The possibility that litigation and regulation could significantly harm FNC is illustrated by its attempt to put the burden on its appraiser customers to cover damages. In a hyper-regulatory climate, the integrity of an appraiser's work product is more important than ever, and it is more important than ever that appraisers know what they are sending their clients and that it accurately reflects their analysis and conclusions.
If FNC's delivery systems fall out of favor with lenders which want appraiser E&O insurance as a buffer against liability, its business model fails. Like Lighthouse, AppraisalPort has not been sold to appraisers as a benefit to them, but rather to lenders as a way to get reports and data they can use and re-use as they see fit. Should FNC lose in court or take a hit at the state level in Virginia, there are many other, arguably better, ways for clients to receive secure, accurate appraisal reports.

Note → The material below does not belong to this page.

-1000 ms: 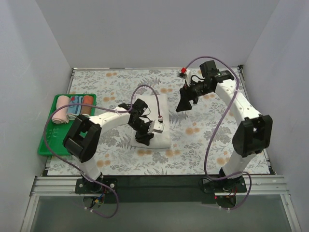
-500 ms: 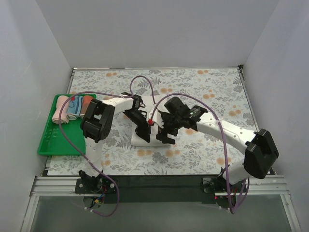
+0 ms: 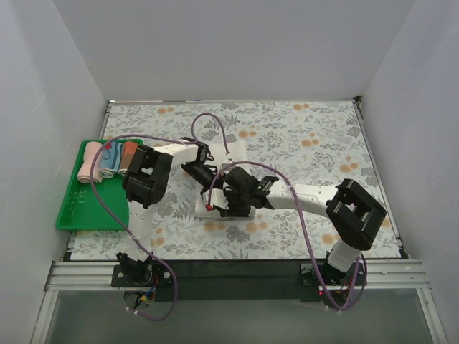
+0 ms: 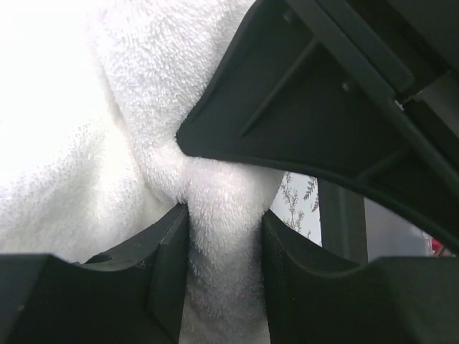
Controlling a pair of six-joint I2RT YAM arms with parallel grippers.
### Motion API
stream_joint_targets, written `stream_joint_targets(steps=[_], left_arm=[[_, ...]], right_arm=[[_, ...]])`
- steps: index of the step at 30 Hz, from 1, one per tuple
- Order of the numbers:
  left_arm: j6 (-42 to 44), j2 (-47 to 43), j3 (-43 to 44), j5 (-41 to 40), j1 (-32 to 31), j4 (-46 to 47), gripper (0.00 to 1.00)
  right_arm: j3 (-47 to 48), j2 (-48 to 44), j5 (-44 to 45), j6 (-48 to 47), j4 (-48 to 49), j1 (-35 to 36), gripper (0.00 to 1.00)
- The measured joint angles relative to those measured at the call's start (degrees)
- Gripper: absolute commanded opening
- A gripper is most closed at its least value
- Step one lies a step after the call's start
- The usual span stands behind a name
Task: Roll the towels
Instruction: Roll the towel
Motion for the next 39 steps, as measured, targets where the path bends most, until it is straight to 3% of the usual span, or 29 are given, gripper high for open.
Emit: stream_joint_targets(steps=[3,7,8,9,10,11,21,29,34,39], left_arm=[[-1.11,-1.49,-2.14,0.55,0.90,2.05,0.37],[-3.10,-6.51,-7.56,-0.50,2.21,7.08,0.54],[-3.82,-8.04,-8.90,-1.42,2.71,8.33,0.62],[-4.31,-9.42,-9.90,-2.54,3.23,9.31,0.80],[-4.66,-10.49,-10.51,-3.67,3.65,10.27,0.82],[-5.68,-11.74,-10.91,-4.94,4.83,11.17,0.98],[-11.04,-27.26,-11.19,-16.22,19.15,23.21,0.98],[-12.41,-44.26,-15.02,-18.29,24.06,29.31,0.98],[-8.00,-55.19,-18.25,-15.58,22.56,28.02,0.98],[-1.03,-63.12,-32.02,-20.55,8.87,28.11,0.98]], right_arm=[[-0.02,0.09,-1.40,-0.35,0.87,-0.61,0.01],[0.96,0.52,-5.11,-0.63,-0.11,-1.05,0.01],[1.57,0.96,-6.40,-0.57,-0.74,-1.14,0.01],[2.12,1.40,-7.74,-0.55,-1.18,-1.31,0.01],[2.67,1.75,-9.22,-0.52,-1.90,-1.55,0.01],[3.15,1.99,-10.71,-0.48,-2.99,-1.92,0.01],[11.76,9.84,-28.79,4.72,-16.35,-8.63,0.01],[23.23,21.66,-41.55,9.07,-28.02,-13.90,0.01],[31.19,29.18,-47.12,10.08,-36.85,-15.50,0.01],[36.89,34.86,-51.28,10.27,-43.30,-15.93,0.01]])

But even if FNC (and the Appraisal Institute, in the case of Virginia) wins individual battles, the war may be lost. Even if a company is not selling appraisers on its systems, if appraisers perceive them as unreliable, and the company as antagonistic to their profession and livelihood, they will "vote with their feet" and FNC's user base will dry up. New (or old) companies will fill the void and demand for reliable reporting and quality assurance.
The current regulatory climate is arguably the best chance a company like FNC has to sew up market share by delivering lenders accurate, reliable appraisals with automatic quality control and reporting. If it fails, it will be because it overreached (in the case of data stripping) and alienated the other end of its customer base - appraisers, like you.